Saturday, 7 September 2013

Porn songs and ice cream

It's been a glorious day spent in the company of the lovely Hilary with a series of other great friends making cameos throughout.

We started on Upper Street with brunch at Fredericks, a restaurant which was very much the focus of Islington-based New Labour activity after the 1997 election. 

Stephen Twigg and I went to all sorts of bizarre fundraising dinners there. They'd sit us on a table with all the other crazy arty party faithful types; Sir Ian McKellen, Tony Robinson, Cindy off of Eastenders. I spent many a decadent drunken night in that establishment! 

Those who know me particularly well will know that I once wrote the soundtrack to an adult movie. For obvious reasons it's nothing like my other music; more Ibiza trance than Introit, but I did the job without hiding behind a pseudonym, so careful where you look when you're popping into one of those backstreet shops in Soho! It's an awful film. Something about football. All the actors were supremely ugly and it was made in an era when there were serious restrictions on the British adult entertainment industry. The majority of hanky-panky was censored and I'm sad to admit that I didn't get to see the film before writing the music. Just as well really. Everyone in it looked like they were having an awful time! 
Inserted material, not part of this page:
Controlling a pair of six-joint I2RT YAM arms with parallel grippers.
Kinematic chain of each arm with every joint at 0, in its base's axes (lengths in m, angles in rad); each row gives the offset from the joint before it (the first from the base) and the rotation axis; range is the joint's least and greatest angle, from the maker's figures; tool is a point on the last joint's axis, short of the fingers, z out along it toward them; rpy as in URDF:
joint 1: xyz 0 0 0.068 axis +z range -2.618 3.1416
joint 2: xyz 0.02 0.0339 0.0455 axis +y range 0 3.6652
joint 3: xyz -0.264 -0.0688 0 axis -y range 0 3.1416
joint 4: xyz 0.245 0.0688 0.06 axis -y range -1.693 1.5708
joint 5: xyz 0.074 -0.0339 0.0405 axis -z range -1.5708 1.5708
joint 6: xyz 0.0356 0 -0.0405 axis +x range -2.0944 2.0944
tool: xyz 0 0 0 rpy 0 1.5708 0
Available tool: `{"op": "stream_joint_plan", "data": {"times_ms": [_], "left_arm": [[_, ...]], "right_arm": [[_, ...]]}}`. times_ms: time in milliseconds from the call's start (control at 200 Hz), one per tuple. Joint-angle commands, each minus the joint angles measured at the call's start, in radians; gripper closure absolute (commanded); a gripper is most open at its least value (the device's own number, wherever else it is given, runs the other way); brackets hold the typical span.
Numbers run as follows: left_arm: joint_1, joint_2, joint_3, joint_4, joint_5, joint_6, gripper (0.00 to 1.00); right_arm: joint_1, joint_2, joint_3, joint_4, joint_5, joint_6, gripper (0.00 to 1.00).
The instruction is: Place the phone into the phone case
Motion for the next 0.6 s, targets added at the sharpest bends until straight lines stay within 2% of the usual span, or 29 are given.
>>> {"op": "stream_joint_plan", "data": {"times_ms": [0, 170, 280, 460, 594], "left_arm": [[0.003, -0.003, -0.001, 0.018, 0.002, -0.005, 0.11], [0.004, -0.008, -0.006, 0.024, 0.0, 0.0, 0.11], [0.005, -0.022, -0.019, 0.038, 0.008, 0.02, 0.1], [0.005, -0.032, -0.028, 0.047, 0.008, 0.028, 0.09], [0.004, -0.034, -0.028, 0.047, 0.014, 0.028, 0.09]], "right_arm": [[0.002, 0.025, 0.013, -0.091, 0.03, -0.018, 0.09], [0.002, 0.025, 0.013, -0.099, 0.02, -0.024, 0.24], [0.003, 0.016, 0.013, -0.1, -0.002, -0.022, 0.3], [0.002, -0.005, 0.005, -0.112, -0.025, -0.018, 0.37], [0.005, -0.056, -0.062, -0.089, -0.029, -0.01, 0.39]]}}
Anyway, I was offered the job at a New Labour fundraising event at Fredericks... See, there was a point to that tangent! 

Our brunch companions were Nathan, Julie Clare and Jess Mog, who was a student at the music school in Northampton and therefore  someone I've known for about 25 years. Anthony from the choir popped by and filled us in on the ups and downs of his eventful summer. Anthony is without a doubt the most optimistic of all my friends. I always feel so jaded and cynical when he sails through a room and always say goodbye promising to be more positive.

The knitters in our company (Nathan, Julie and Jess) went off to Loop in Camden Passage to sit in an upstairs room pouring over shelves of beautiful artisan yarn whilst knitting. I think they call it a "stitch and bitch" session.

Hils and I walked in ever-widening circles and ended up on a bench on the canal towpath behind Noel Road, where playwright, Joe Orton was murdered in the late 60s. It's also the street where my dear friend, Ellie once lived. I told Hilary about the towpath summer parties that the residents of the street whose homes backed onto the canal used to have. Ellie once described them to me and the image has never left my mind. I drank tea and recorded the sound of a barge coming through the tunnel to add to my collection of atmospheric noises. 

We had lunch in a Thai restaurant. I wasn't hungry, but it was fabulous to sit out on the pavement whilst the sun glared down on us. 

Julie and Nathan left, and Hilary and I embarked on a Samuel Pepys-style epic walk, all the way from Angel to Covent Garden, where I bought my brother his birthday present, and then down to the South Bank via Hungerford Bridge. Hilary bought an ice cream from the farmers' market and we spent a good hour ambling around in what has to be one of the coolest parts of town. I always feel so proud to be a Londoner when I'm on the South Bank. At the moment they've got an orchard of apple, plum and God knows what else trees down there in giant pots. Some of them are absolutely laden with fruit. There are flower beds and herb gardens all over the place, and the bees were going insane! 

From the Southbank we walked all the way to Victoria via Vauxhall, stopping for some time to marvel at the glorious sight of the sun setting behind the Houses of Parliament. Sometimes nature is capable of such extraordinary displays that I find myself wondering why more people don't believe in magic!